Ne yapmak gerekir? Bir inşaat firmasına inşaat izni verirken ağaçlandırma şartı getirilmesi gerekir, site mi yapıyor, apartman mı? O alanın etrafını ağaçlandırma şartı koyarsınız, bilmem kaç metrekare alan olursa şu kadar ağaç, bilmem kaç metrekare alan olursa bu kadar ağaç diye bir standarta bağlarsınız, evini kendi yapacaklara da aynı prosedür uygulanır, devlet arazilerindeki ağaçları kesip izinsiz ev yapmaya kalkanlara çok ağır para cezaları koyarsınız, orman yakmak insan öldürmekle eş değer cezalar gerektirmeli, devlet bünyesindeki tüm ağaçlar ziraat mühendisleri tarafından her 6 ayda bir kontrol edilmeli ve hastalanmamaları için önlemler alınmalı.

Zaten var olan önlemler içinde sıkı denetimler yapılmalı, bildiğim kadarıyle zeytin ağacı kesmek yasak ama yasaklara uymayanlar oluyor, bazen yol kenarlarında kesilmiş zeytin ağaçları görüyorum, insanların bahçelerine diktiği ağaçlar bile kayıt altında olmalı, ziraat mühendisleri ara ara ziyaretler yapmalı, eğer kişi keyfiyeti ağaç kesimişse ceza yazılmalı, hiçbir çıkar yolu yok, ağaç ilaçlamayla alınan önlemlerle kurtulamıyorsa denetleyen ziraat mühendisi izni ve gözetiminde kesilmeli.

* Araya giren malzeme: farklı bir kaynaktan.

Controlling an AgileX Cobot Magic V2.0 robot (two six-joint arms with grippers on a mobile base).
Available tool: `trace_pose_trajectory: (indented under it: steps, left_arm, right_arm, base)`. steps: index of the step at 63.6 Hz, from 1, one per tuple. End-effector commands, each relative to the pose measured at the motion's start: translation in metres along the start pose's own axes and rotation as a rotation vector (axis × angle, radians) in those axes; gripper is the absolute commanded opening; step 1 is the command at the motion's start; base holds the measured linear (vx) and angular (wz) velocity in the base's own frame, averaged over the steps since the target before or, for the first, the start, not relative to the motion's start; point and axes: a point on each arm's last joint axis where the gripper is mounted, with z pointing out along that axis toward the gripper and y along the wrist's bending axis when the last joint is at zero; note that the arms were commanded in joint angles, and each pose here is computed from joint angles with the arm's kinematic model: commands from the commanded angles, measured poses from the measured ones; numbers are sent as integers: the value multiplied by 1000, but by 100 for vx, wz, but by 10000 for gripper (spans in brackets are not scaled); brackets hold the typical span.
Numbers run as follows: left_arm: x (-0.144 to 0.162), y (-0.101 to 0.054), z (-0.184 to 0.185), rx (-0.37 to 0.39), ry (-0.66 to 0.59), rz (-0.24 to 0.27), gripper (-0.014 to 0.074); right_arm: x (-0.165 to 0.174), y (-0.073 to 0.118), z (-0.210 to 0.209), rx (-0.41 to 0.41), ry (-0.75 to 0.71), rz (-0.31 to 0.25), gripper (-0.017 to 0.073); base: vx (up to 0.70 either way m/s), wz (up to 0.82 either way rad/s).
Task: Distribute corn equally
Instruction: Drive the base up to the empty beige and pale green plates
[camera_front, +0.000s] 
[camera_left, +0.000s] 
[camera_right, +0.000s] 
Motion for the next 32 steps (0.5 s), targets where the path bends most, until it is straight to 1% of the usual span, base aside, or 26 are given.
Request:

Orman, ağaç, hayvanlar konusunda çok ağır yaptırımlar olması gerektiğini savunan biriyim, çevremde ağaçları kesip yerine beton yığınlarını diktiklerini birde katlettikleri ağaçların yerine ağaç dikmediklerini görüntü kirliliği yaptıklarını gördükçe sinirleniyorum, inşaat kalıntılarını oraya buraya dökmek yasak ama gidin orman içlerini görün moloz, çimento yığınıyla dolu, birileri denetlemekle yetkiliyse şayet işlerini tam yapsınlar, görsünler artık şu katliamları.

Yıllardır fabrikalar atıklarını denize, göle, akarsulara akıttı, sularımızı mahfettiler, ormanlarımızın için çöp, moloz yığını, yakılan ormanları hiç saymıyorum bile, insanların kurusunda manzaram açılsın diye kestiği veya dibine çamaşır suyu döktüğü ağaçları da söylemiyorum.

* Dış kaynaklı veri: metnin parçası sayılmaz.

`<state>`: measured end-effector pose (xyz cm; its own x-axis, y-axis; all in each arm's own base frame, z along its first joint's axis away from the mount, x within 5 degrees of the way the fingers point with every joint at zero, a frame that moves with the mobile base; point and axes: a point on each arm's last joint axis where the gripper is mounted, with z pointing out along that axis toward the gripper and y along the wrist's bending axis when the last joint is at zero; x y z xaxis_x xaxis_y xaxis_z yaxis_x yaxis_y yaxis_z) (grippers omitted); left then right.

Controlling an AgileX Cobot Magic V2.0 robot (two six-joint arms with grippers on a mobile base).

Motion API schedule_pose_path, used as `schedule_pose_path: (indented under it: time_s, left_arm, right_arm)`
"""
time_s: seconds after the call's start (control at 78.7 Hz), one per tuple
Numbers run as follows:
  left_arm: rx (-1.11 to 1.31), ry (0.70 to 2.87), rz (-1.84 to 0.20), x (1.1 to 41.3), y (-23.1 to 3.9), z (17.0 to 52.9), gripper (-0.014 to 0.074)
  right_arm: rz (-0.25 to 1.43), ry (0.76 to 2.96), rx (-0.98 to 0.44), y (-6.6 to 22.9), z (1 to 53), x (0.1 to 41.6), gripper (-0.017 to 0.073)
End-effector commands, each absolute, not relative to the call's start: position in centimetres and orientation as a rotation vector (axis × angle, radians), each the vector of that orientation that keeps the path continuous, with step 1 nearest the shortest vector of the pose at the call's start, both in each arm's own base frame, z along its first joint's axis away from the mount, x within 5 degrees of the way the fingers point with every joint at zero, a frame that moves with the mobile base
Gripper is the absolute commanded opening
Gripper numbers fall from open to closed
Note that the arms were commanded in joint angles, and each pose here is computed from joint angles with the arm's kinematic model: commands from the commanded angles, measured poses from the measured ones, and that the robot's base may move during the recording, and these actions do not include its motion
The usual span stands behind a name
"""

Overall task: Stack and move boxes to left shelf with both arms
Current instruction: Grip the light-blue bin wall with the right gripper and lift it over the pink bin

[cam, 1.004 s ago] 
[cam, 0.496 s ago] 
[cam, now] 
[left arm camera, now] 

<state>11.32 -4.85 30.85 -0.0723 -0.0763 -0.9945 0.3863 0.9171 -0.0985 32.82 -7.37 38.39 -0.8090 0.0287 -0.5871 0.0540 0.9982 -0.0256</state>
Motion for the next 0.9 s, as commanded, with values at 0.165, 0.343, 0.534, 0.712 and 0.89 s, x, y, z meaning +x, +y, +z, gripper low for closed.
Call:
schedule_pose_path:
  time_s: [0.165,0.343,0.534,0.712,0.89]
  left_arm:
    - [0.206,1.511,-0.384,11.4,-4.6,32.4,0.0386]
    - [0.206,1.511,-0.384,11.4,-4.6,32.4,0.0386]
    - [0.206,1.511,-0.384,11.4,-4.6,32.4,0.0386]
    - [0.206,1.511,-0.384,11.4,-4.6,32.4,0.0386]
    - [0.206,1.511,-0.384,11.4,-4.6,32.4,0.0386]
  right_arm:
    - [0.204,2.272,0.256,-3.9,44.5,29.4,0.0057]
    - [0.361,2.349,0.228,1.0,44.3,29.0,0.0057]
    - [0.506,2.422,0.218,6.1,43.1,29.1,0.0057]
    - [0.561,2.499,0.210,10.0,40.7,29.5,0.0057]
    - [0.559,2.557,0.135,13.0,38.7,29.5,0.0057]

Sadece bizim yaşama ve barınma hakkımız var gibi düşünüp bencilce davranmalarımız yüzünden birçok orman, akarsu, göl yok oldu. Hayvanlar bizim yüzümüzden evsiz kaldı, karnını doyurmak, barınmak için mecburen etrafa dağıldılar, aman yabani hayvan deyip onları da bir güzel öldürüyoruz, ormanı kesip evi yapan biziz onlar bizim evimizi başımıza yıkmadılar, biz yıktık.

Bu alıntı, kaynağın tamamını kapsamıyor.